The extended North American/ Anglosphere Twittersphere is agog these days over the latest spectacle put on by Urblogger Andrew Sullivan, who edited The New Republic in the days when paper was king and who has spent the past decade blogging, in succession, for (a) himself (b) Time magazine (c) The Atlantic Monthly (d) Tina Brown. Since 2007 Sullivan has been perhaps Barack Obama’s leading gay British Republican supporter; he wrote a 2007 Atlantic cover story explaining why Obama was “necessary” to binding up the nation’s wounds and a 2012 Newsweek cover story asserting that Obama was about to become the most significant U.S. president since Reagan. (“The narrative writes itself. He will emerge as an iconic figure…”) About 6,000 times he has ended blog posts on Obama with the sentence-thing “Know Hope.”

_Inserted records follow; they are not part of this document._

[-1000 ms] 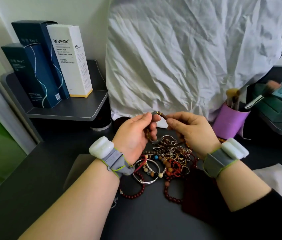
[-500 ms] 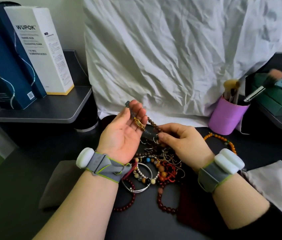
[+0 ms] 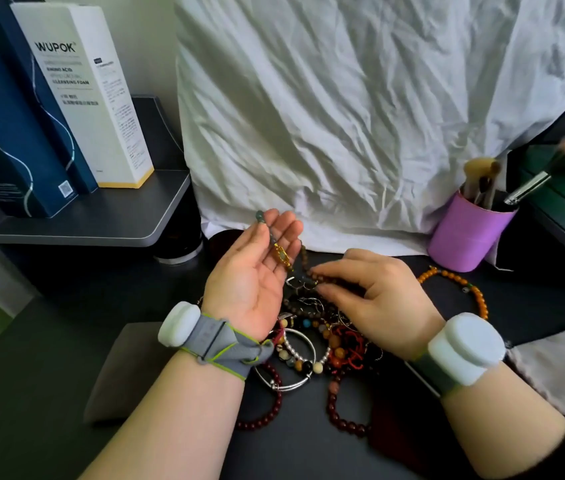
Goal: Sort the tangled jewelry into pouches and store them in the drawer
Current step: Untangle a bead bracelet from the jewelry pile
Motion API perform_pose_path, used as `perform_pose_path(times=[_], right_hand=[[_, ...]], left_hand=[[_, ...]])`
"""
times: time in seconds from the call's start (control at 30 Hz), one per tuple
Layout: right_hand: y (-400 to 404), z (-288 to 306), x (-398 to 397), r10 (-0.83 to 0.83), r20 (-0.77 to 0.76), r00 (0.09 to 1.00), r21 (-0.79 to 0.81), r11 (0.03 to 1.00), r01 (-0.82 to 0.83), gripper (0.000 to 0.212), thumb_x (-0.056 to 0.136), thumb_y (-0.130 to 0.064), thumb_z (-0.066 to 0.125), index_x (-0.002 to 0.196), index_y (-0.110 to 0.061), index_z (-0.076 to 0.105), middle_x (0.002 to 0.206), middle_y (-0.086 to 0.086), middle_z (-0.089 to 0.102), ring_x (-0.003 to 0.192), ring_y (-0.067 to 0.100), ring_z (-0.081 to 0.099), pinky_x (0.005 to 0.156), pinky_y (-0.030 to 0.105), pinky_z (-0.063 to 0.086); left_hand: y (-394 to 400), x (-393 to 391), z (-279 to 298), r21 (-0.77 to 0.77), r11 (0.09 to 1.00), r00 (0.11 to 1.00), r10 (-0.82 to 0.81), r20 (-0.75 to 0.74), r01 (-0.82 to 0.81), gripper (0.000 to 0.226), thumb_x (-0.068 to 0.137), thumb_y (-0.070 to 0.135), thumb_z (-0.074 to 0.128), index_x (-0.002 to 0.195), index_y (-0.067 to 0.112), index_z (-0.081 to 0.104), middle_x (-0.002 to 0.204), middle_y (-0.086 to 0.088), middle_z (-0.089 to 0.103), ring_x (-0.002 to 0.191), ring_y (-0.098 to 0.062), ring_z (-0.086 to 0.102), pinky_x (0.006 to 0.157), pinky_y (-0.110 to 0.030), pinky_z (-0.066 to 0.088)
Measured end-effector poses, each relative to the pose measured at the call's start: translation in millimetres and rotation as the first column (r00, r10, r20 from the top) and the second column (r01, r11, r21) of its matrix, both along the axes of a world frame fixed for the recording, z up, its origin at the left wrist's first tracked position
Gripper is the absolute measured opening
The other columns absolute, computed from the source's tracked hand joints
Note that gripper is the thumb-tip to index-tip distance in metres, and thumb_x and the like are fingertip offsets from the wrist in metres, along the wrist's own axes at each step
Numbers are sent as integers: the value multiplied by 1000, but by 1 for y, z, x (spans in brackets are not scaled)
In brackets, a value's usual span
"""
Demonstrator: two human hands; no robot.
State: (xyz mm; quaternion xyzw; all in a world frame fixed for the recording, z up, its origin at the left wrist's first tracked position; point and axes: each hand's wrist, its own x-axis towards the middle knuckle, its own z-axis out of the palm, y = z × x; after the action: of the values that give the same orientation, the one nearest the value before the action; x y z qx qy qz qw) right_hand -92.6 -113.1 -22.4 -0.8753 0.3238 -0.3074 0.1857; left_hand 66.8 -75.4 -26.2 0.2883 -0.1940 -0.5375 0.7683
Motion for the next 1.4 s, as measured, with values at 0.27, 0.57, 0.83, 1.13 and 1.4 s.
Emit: perform_pose_path(times=[0.27,0.57,0.83,1.13,1.4], right_hand=[[6,5,1,76,-54,996,14,997,-75,14,80,-25,71,93,-24,74,85,-10,68,84,8,63,81,29,49],[4,7,-2,-82,302,950,212,977,18,16,68,-23,81,77,-26,69,73,-14,71,68,2,66,67,17,51],[-1,14,-9,-123,508,853,323,945,-56,22,65,-17,82,81,-24,70,75,-4,70,71,9,67,71,29,56],[-6,9,-6,-138,544,828,459,875,-155,26,61,-39,77,81,-22,72,71,-1,70,66,9,61,64,26,51],[-13,1,-7,-178,476,861,581,799,-157,18,73,-8,76,81,-24,72,65,-7,66,57,10,56,57,23,48]], left_hand=[[5,-19,-7,33,997,836,40,548,-69,21,96,8,47,101,10,67,92,-12,74,84,-21,71,75,-26,56],[10,-17,-10,103,995,609,-84,789,4,23,86,32,53,90,23,74,79,-15,69,63,-19,58,70,-36,47],[15,-15,-3,126,986,533,-167,830,111,27,85,39,54,68,21,65,59,4,55,59,-12,47,61,-25,40],[14,-14,2,133,935,841,-354,408,330,25,81,29,53,76,6,60,53,3,42,46,-8,34,50,-17,31],[11,-4,11,39,934,935,-353,-37,354,20,87,30,45,80,13,54,59,4,39,49,-9,36,65,-24,25]])
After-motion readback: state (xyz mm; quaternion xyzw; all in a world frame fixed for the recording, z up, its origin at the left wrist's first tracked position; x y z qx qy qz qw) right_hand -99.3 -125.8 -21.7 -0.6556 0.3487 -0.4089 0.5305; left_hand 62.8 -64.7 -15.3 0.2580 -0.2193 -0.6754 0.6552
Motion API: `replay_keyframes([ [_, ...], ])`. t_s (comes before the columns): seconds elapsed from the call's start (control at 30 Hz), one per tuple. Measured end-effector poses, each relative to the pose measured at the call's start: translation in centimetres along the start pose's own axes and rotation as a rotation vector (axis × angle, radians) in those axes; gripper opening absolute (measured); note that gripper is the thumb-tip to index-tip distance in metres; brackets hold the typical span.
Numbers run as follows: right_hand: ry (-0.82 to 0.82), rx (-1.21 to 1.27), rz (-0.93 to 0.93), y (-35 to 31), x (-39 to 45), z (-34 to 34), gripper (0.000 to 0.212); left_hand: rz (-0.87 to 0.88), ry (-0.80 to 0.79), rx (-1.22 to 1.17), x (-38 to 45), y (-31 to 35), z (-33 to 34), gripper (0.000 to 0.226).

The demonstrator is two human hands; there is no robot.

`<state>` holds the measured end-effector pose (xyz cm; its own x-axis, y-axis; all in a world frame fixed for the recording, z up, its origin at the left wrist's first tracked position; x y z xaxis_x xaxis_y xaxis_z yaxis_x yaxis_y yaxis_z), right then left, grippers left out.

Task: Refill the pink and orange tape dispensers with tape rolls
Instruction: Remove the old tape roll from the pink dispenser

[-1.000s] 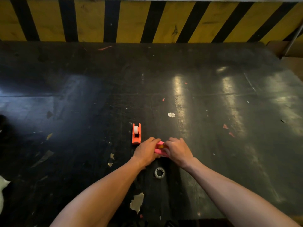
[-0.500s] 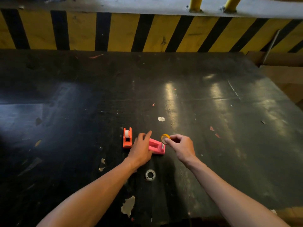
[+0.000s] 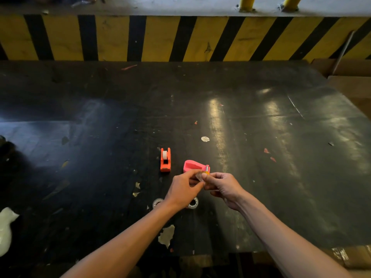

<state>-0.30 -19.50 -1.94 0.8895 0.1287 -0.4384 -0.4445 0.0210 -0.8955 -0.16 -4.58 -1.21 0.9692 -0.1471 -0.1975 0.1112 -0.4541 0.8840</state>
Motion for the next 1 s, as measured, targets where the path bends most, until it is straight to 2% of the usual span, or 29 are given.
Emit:
replay_keyframes([
  [0.2,0.006,0.06,0.006,0.4,0.1,0.2,0.017,0.01,0.11,0.098,-0.6,-0.3,-1.6,0.027],
  [0.27,0.048,-0.026,-0.022,0.7,0.2,-0.5,0.018,-0.03,0.125,0.089,-0.9,-1.0,-2.4,0.029],
  [0.3,0.073,-0.173,-0.044,0.9,0.3,-1.0,0.02,-0.065,0.129,0.069,-1.0,-1.5,-2.8,0.031],
  [0.43,0.11,-1.093,-0.102,3.2,0.7,-3.5,0.025,-0.215,0.161,-0.022,-1.7,-3.6,-4.2,0.031],
  [0.53,0.014,-1.359,-0.131,5.2,-0.2,-3.6,0.032,-0.287,0.171,-0.083,-2.2,-4.7,-4.7,0.03],
  [0.63,0.023,-1.373,-0.215,5.6,-0.7,-3.4,0.033,-0.328,0.163,-0.096,-2.6,-5.4,-4.7,0.03],
  [0.8,0.042,-1.31,-0.246,5.7,-0.7,-3.8,0.038,-0.364,0.151,-0.132,-2.9,-5.7,-4.7,0.03],
  [0.93,0.149,-1.294,-0.391,4.6,-1.1,-3.1,0.029,-0.385,0.152,-0.136,-3.1,-5.8,-5.0,0.026],
  [1.0,0.1,-1.258,-0.468,4.5,-0.9,-1.8,0.025,-0.385,0.155,-0.123,-3.1,-5.9,-5.2,0.026],
])
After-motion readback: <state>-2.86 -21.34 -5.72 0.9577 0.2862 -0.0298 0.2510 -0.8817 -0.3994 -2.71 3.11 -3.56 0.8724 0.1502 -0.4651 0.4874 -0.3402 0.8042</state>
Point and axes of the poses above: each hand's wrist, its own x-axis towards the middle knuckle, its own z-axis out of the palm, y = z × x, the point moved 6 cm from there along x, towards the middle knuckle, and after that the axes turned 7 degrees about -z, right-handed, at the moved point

But now comes Sully’s crisis of confidence.

He watched the same debate everyone else did last week; noticed, as many did, that the incumbent had a hard time of things, and then read yesterday’s surprising Pew Center poll, which essentially showed Obama’s support collapsing so rapidly he will soon owe Mitt Romney votes. So yesterday he wrote a blog post asking whether Obama has thrown the election away. Well, not really asking. More like telling:

Look: I’m trying to rally some morale, but I’ve never seen a candidate this late in the game, so far ahead, just throw in the towel in the way Obama did last week – throw away almost every single advantage he had with voters and manage to enable his opponent to seem as if he cares about the middle class as much as Obama does.

And:

I’ve never seen a candidate self-destruct for no external reason this late in a campaign before.

And:

I’m trying to see a silver lining. But when a president self-immolates on live TV, and his opponent shines with lies and smiles, and a record number of people watch, it’s hard to see how a president and his party recover.

Yoiks. Almost immediately, Sullivan was anointed with the Triple Crown of fleeting media-spectacle prominence: The top headline on Drudge Report…

A fake “Sully Panic” Twitter account…

And a takedown on Gawker The Awl, a somewhat Gawker-like site:

Like some CGI action movie, Sullivan’s Daily Dish blog is all explosions and implosions and dazed weeping survivors seeking only a catchphrase that will keep the wounds and memories fresh until the next apocalypse, tomorrow.

To his credit, today Sullivan is running a million emails from readers who either (a) want him to stop jinxing Obama with all this pessimism or (b) think he’s simply wrong and that Obama will win. For a guy with such thin skin, Sullivan often displays admirably thick skin. But one reason Sullivan’s wild mood swinging is so interesting is that it’s at least possible he’s right again, as he was in 2007 (on outcome, if not on rationale) when he endorsed the long-shot Illinois Senator who was at that point marching into battle against the fearsome Hillary Clinton.

It is, in fact, entirely possible that Obama blew the election with a single 90-minute display of I-didn’t-know-this-would-be-on-the-exam. Certainly if he does lose, all the post-mortem tick-tocks will begin in Denver on the night of Oct. 3. That’s one reason I found Ezra Levant’s column this morning more plausible than some of Ezra’s output, although I couldn’t help remembering that there’s another prominent North American politician who likes teleprompters more than news conferences, and that one works two blocks away from me.

Sullivan’s wild emotions are part of his appeal, to those (like me) who find him at least intermittently appealing. This week he’s a proxy for everyone who hopes Obama would win and suspects he is no longer a lock. Sullivan should be less surprised than anyone that Obama had a rough night in Denver: near the top of that 2007 profile, he noted that “a soaring rhetorical flourish one day” from Obama “is undercut by a lackluster debate performance the next.” Sure called that one, Sully. It’s never a good day at the office when you find yourself sliding from Know Hope to No Hope.